Pelatihan yang diselenggarakan oleh IGI Jawa Tengah bekerja sama dengan STEKOM Semarang, Telkom Jawa Tengah, dan Google Indonesia—untuk menguatkan pembelajaran mendalam, coding, dan kecerdasan buatan di hampir seluruh kabupaten/kota Jawa Tengah—merupakan langkah strategis yang sangat tepat dalam menyongsong Hari Guru 2025. Upaya ini tidak hanya menyiapkan guru menghadapi tuntutan teknologi, tetapi juga meremajakan semangat profesionalisme dan kreativitas dalam tugas mulia mendidik generasi.

2.      Pesan Inspiratif

Menjelang Hari Guru 2025, saya ingin menyampaikan kepada setiap guru:

Jangan takut menjadi pelopor. Setiap eksperimen kecil dalam kelas Andaapresiasi siswa dengan aplikasi sederhana, tantang mereka membuat logika pemrograman kecil, atau gunakan AI sebagai mitra refleksi adalah benih inovasi yang dapat berkembang menjadi revolusi pendidikan.

Tugas guru di era digital bukanlah mempertahankan cara lama, tetapi membentuk cara baru yang lebih adaptif, kreatif, dan manusiawi. Jadilah guru yang tidak hanya mengajar, tetapi menciptakan masa depan.

 Sumber Bacaan:

·   Yusuf, D. “Peran guru, inovasi pembelajaran, era digital.” Jurnal Pendidikan Dasar, 2025. Journal Universitas Pasundan

·     Priazhanto, R. Inovasi Pendidikan dan Pembelajaran Era Digital.

·    “Indonesian Teachers’ Roles in Designing and Utilizing AI Tools.” IJLTER, 2025.

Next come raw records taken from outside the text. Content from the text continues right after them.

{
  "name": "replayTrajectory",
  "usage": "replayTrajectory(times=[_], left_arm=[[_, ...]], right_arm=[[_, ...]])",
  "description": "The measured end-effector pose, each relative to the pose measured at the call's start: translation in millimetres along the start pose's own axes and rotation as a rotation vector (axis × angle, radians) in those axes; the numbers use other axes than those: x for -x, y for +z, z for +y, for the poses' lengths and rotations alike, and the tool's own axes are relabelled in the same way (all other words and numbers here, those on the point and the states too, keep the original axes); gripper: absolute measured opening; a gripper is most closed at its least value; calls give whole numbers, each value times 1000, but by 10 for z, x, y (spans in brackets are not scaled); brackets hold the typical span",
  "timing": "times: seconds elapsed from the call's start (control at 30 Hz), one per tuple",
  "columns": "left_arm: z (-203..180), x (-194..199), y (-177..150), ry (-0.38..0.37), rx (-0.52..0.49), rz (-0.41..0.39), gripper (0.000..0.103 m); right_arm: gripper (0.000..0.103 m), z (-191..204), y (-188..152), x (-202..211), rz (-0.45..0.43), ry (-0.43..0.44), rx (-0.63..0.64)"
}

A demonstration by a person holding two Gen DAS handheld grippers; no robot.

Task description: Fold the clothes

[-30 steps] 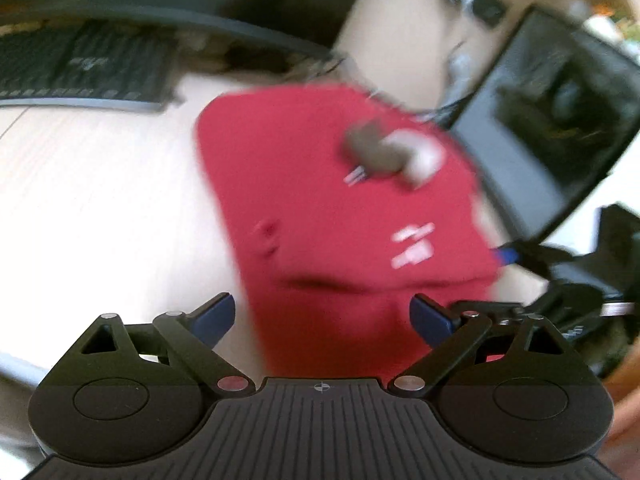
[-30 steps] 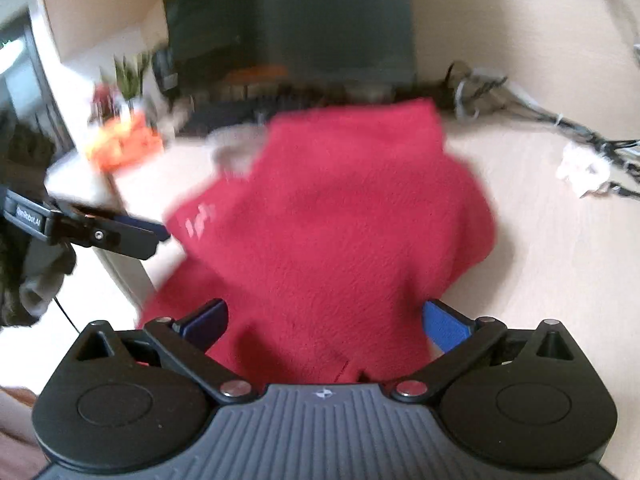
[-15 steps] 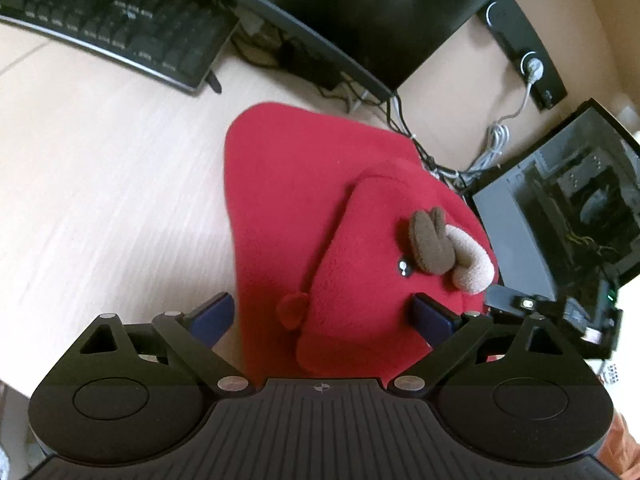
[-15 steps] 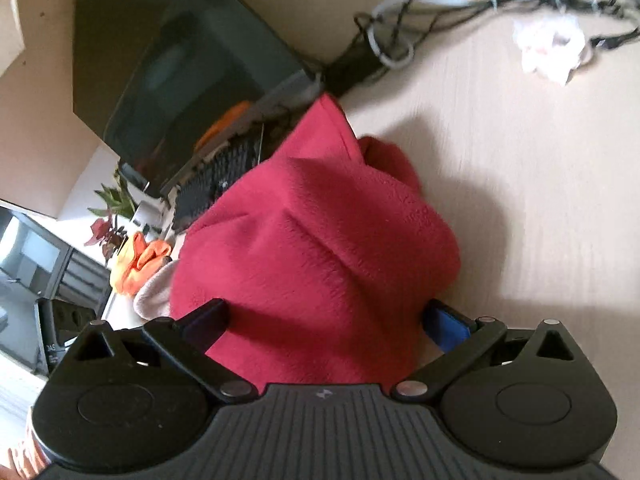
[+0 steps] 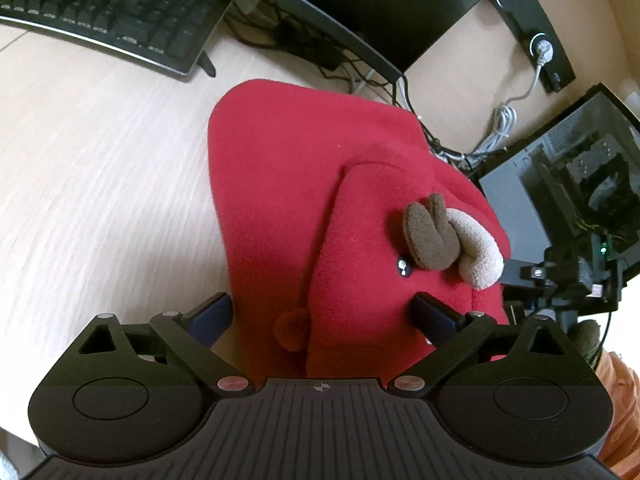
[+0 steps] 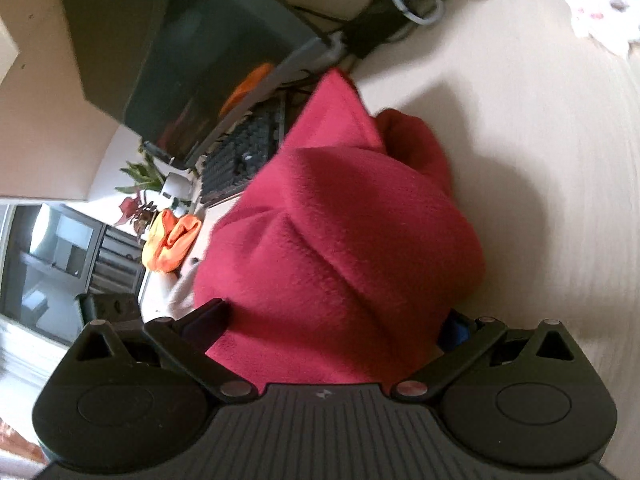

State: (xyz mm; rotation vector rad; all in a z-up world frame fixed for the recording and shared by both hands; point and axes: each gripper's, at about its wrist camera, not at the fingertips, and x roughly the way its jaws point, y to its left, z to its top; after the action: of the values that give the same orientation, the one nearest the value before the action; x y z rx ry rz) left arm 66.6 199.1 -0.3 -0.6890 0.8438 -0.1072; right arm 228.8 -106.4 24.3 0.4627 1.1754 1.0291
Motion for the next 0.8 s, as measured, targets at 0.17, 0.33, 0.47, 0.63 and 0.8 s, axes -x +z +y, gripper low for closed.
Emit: replayTrajectory(times=[0.17, 0.33, 0.47, 0.63, 0.8], left_arm=[[37, -27, -8, -22, 8, -3, 101], [70, -38, -6, -65, 48, -13, 100], [61, 17, -2, -80, 47, -26, 100], [51, -4, -47, -69, 49, -8, 100], [75, -66, -55, -87, 86, -26, 101]], right_arm=[[103, -180, -1, -16, -52, 2, -68], [103, 116, -27, 21, -86, 45, 33], [103, 293, -31, 39, -52, -72, 168], [103, 13, -38, -40, -34, -82, 50], [103, -177, 12, -220, -8, 48, -53]])
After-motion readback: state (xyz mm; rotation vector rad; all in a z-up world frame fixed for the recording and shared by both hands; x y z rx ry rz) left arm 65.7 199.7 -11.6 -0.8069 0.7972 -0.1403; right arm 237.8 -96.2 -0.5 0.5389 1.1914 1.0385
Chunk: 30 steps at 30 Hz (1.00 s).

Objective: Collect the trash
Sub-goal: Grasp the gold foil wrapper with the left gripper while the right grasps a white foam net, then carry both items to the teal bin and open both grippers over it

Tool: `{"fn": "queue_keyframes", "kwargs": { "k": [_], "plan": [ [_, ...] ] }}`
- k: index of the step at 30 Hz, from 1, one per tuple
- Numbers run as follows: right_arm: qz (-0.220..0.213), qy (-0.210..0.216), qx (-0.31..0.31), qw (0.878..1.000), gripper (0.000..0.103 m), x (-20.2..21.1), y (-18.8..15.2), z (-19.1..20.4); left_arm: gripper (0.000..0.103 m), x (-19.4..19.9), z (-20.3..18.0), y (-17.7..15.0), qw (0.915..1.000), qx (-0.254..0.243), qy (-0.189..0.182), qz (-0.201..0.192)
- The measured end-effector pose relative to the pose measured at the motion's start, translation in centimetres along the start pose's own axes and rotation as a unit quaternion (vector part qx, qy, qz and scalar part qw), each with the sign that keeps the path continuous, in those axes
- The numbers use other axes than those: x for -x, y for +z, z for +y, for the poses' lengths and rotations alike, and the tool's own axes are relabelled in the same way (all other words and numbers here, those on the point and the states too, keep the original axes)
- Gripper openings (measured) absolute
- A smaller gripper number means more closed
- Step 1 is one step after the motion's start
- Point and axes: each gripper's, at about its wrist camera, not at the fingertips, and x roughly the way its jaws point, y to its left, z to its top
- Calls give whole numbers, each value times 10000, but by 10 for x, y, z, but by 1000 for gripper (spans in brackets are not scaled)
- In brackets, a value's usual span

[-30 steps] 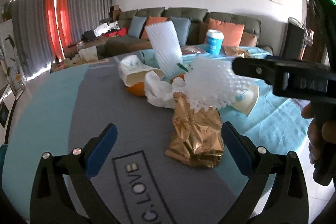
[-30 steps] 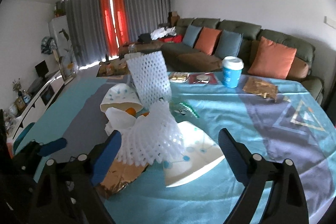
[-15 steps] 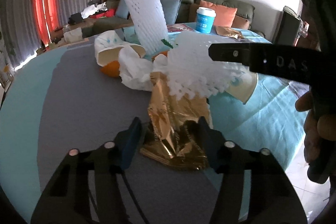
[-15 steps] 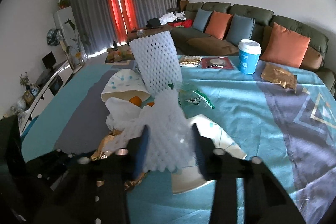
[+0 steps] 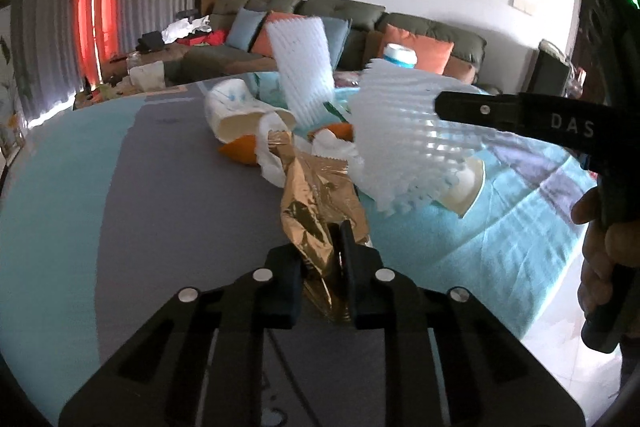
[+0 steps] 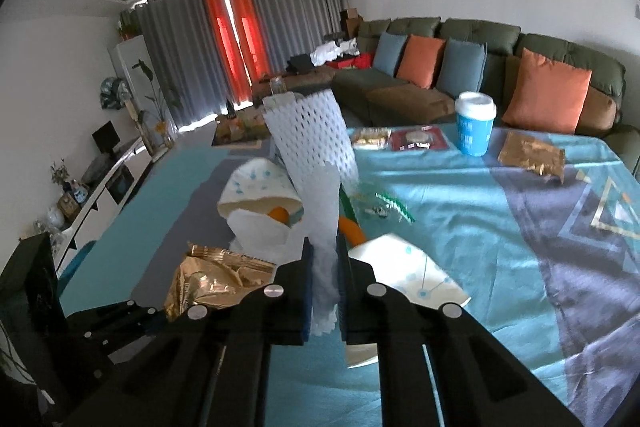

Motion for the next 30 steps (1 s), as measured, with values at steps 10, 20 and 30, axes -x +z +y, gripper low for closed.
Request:
{"fn": "queue_keyframes", "kwargs": {
  "k": [10,20,30],
  "plan": [
    [-314,177,119,9993,8,30,5,20,16,53,27,6,9977,301,296,-529],
    [-631,478,427,9959,9,56,7,56,16,112,61,19,9880,471,885,-1178],
    [-741,986,638,9903,9,52,8,100,16,172,93,13,9721,629,1556,-1636]
  ]
}}
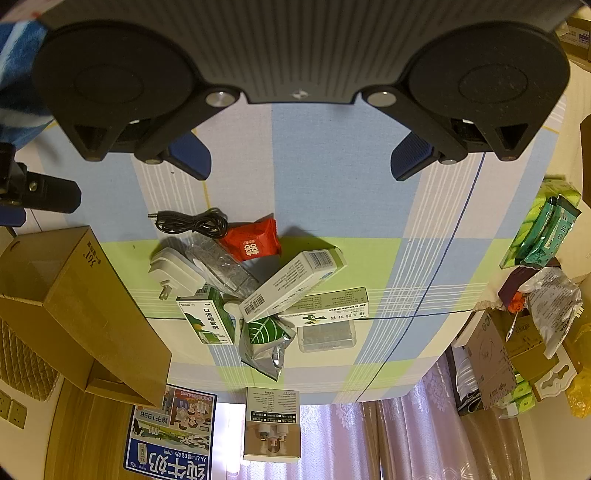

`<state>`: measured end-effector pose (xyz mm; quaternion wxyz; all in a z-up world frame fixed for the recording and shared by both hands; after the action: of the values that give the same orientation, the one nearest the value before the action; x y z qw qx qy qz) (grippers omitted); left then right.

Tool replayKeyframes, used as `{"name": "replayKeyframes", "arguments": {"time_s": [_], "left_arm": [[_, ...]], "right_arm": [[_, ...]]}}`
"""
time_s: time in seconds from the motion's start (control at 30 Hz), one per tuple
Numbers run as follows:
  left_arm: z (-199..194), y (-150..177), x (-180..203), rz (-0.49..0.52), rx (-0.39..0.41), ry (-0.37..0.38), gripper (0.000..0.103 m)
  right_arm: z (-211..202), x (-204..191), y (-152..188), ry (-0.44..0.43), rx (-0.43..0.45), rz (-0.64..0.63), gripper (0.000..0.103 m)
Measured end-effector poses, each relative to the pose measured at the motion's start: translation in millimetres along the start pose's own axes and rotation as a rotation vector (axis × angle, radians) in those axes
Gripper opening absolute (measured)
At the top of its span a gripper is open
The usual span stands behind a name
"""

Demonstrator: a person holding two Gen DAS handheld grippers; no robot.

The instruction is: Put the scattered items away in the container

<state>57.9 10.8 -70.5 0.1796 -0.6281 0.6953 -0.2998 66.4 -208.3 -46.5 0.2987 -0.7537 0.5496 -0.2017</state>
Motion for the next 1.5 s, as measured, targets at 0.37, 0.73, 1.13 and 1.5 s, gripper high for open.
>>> {"name": "replayKeyframes", "arguments": {"time_s": [0.37,0.73,1.13,1.5], "left_arm": [[-0.3,-0.2,-0.5,-0.004,0.001,-0.003,0.102],[0.5,0.8,0.5,-0.008,0.002,-0.002,0.102],[0.7,1.8,3.3,-0.018,0.003,0.010,0.102],[-3.9,2.5,0.6,-0.031,0.018,0.027,0.102]], "right_arm": [[0.3,0.1,-0.3,-0.001,0.000,-0.003,0.101],[0.3,0.2,-0.4,-0.002,-0.001,-0.005,0.101],[0.8,-0.6,0.9,-0.004,-0.006,-0.015,0.101],[3.4,-0.3,1.3,0.007,-0.017,-0.024,0.101]]}}
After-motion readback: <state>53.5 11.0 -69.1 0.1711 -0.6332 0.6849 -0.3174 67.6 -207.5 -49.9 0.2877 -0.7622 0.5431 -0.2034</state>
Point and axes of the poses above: each gripper's, at about its wrist camera, not at the fingertips, and z roughly the way its jaws point, x to its right, y to its underside, the point moved 9 cm from there along z, roughly the way its jaws point, and after that the axes turned 13 degrees about y, right-handed, at the moved point
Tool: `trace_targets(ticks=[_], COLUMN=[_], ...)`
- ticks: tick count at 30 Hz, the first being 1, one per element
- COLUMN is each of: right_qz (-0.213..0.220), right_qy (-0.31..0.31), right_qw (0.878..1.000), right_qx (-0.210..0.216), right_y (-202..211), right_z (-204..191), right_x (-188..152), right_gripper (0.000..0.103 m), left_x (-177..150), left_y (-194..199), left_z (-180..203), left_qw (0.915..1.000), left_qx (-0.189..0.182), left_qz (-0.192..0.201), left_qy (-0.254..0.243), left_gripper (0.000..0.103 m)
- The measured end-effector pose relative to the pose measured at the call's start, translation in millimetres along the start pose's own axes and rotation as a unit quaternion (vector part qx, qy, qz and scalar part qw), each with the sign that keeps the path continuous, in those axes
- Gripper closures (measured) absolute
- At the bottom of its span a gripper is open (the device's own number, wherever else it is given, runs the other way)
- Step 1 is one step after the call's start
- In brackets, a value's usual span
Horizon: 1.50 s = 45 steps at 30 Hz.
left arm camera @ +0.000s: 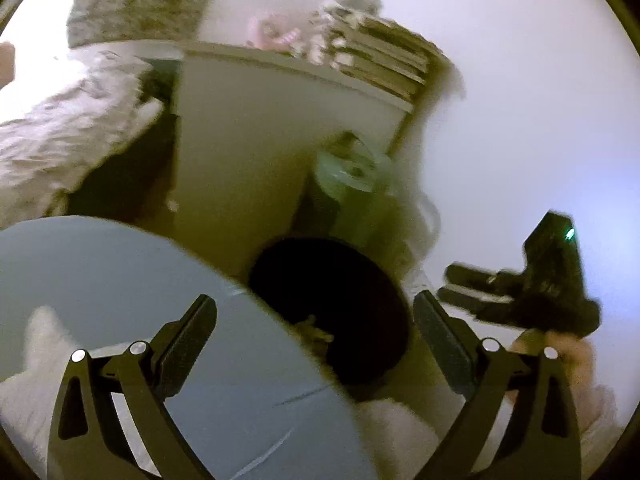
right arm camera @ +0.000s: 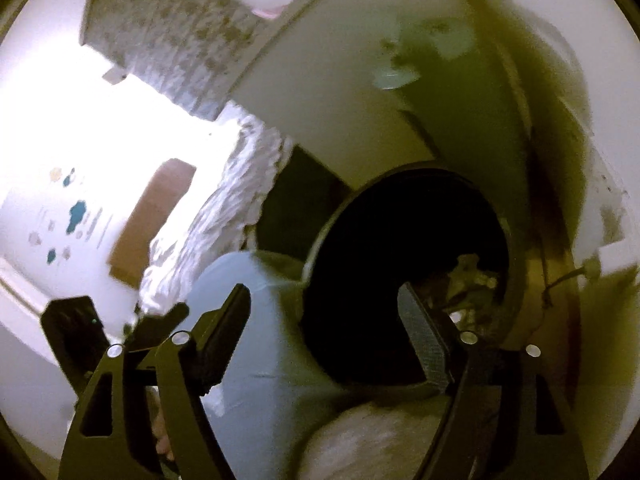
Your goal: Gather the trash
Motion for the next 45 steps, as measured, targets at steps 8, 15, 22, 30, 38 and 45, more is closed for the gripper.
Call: trace_targets(ticks=[8,15,22,30,38,45], right_qz=[-0.037,-0.059,-0.095,-0.046,0.01,0.024], right_qy=[0.099,0.2,0.271,0.31,0.355,0.367], right_qw=[0.994,0.978,0.957,0.949,0.933,0.928], right_qx=[0.02,0.031,0.037,0.034,0.052,0.058], right_y=[-27,-75,-106,-87,-40,-6], right_z=[-122,-220,-269,-265,-267,-268], right_x=[-57,-151,-242,-280,-298,-303], right_gripper=[0.018,0.015,0.013,0.011,0.006,0.005], left_x=[-59,-125,-158,-165,-165,-163], left_y=[114,217,287,306,301,304], left_z=[-59,-109,-118,-107,-91,-73], left_qw=[0.9834,0.9226,0.863,0.8467,0.8515,0.8524], left_qx=[0.171,0.36,0.474,0.498,0.494,0.496], left_qz=[0.029,0.031,0.021,0.017,0.007,0.011], left_qy=[0.054,0.135,0.175,0.186,0.177,0.165], left_gripper=[0.005,0.005,0.005,0.005,0.005,0.005])
Point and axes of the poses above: each gripper's, at about its wrist camera, not at the fingertips, and y roughly against the way its jaws point, z to its right, x to its top, the point moved 2 cm from there along -y, roughly the way its jaws point, and after that the axes turned 14 degrees about -y, right-handed, at the moved point
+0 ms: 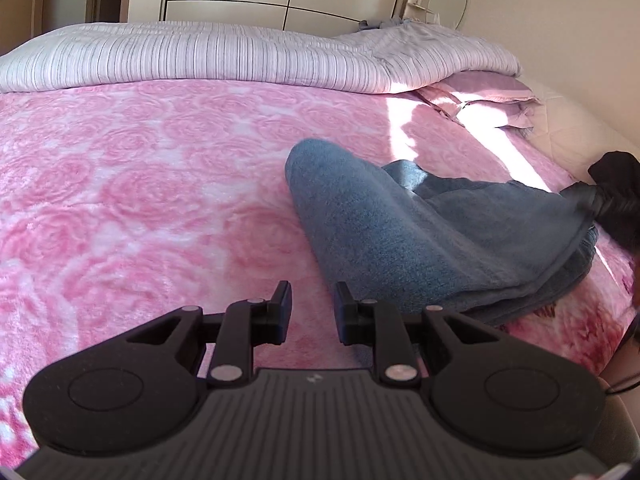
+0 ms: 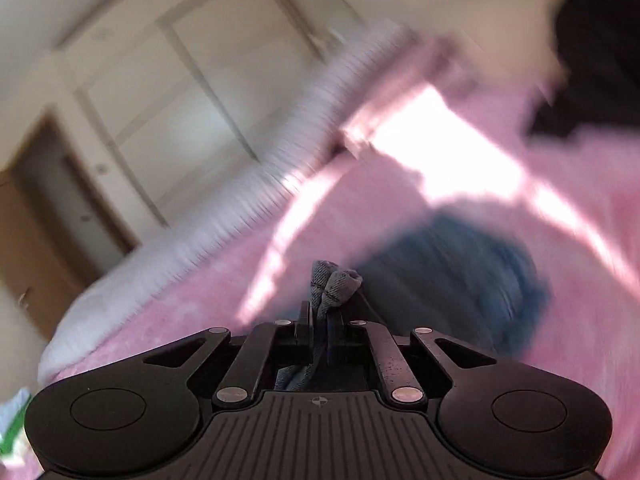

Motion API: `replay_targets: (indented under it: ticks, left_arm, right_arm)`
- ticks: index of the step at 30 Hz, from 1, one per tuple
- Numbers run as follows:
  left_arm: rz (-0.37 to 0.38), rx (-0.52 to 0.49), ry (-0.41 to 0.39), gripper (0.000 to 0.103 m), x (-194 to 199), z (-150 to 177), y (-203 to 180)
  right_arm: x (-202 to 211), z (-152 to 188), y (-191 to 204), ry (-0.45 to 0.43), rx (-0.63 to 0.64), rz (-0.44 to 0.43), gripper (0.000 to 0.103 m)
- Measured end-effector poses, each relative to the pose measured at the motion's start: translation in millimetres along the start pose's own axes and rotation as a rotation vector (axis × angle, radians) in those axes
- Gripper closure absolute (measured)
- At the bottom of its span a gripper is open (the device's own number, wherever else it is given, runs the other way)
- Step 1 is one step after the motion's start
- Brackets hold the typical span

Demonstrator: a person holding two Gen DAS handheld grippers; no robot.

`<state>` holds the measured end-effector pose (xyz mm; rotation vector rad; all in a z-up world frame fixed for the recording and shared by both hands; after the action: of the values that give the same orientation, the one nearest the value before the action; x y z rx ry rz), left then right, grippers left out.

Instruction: Fold clothes

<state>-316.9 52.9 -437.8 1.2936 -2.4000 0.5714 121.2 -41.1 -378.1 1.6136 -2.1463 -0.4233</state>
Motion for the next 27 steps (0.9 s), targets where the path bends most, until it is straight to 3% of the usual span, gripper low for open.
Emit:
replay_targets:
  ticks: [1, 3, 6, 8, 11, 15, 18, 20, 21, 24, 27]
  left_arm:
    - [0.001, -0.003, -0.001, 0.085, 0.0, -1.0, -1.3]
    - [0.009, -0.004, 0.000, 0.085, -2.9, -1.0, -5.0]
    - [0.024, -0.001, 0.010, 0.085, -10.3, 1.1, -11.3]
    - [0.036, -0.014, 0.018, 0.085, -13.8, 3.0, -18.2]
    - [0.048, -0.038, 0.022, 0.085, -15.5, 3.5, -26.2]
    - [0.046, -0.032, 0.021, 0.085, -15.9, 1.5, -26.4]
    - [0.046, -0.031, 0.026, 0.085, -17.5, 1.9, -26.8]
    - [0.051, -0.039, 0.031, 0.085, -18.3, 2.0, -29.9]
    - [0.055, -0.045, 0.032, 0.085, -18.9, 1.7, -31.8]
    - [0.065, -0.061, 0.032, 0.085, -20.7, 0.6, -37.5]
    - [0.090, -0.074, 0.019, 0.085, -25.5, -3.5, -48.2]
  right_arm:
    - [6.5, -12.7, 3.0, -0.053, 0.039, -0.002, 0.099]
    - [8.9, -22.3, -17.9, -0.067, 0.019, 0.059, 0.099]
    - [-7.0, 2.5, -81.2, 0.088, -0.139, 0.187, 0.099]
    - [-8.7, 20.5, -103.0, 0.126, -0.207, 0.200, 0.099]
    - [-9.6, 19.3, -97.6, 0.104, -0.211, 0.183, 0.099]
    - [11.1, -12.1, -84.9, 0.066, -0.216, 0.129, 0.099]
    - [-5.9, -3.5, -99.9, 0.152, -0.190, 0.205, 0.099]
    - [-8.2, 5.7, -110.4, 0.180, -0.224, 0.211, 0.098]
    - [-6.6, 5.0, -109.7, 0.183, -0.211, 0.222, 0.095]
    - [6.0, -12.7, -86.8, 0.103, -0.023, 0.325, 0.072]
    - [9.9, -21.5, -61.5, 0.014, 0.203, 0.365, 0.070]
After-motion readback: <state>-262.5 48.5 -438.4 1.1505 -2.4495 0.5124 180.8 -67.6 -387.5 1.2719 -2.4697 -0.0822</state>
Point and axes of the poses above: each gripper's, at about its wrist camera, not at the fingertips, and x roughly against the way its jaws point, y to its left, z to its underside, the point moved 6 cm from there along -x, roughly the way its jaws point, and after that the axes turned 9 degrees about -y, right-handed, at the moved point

·    Misbachul Jannah et al. “The Debate on AI and Coding Integration Issue in Indonesian Education Policy.” J-TRAGOS, 2025. Jurnal Unmer

·     Chen et al. “Teaching the Teachers: Building Generative AI Literacy in Higher Ed Instructors.”

·      Liu et al. “Decoding Instructional Dialogue: Human-AI Collaborative Analysis of Teacher Use of AI Tool at Scale.”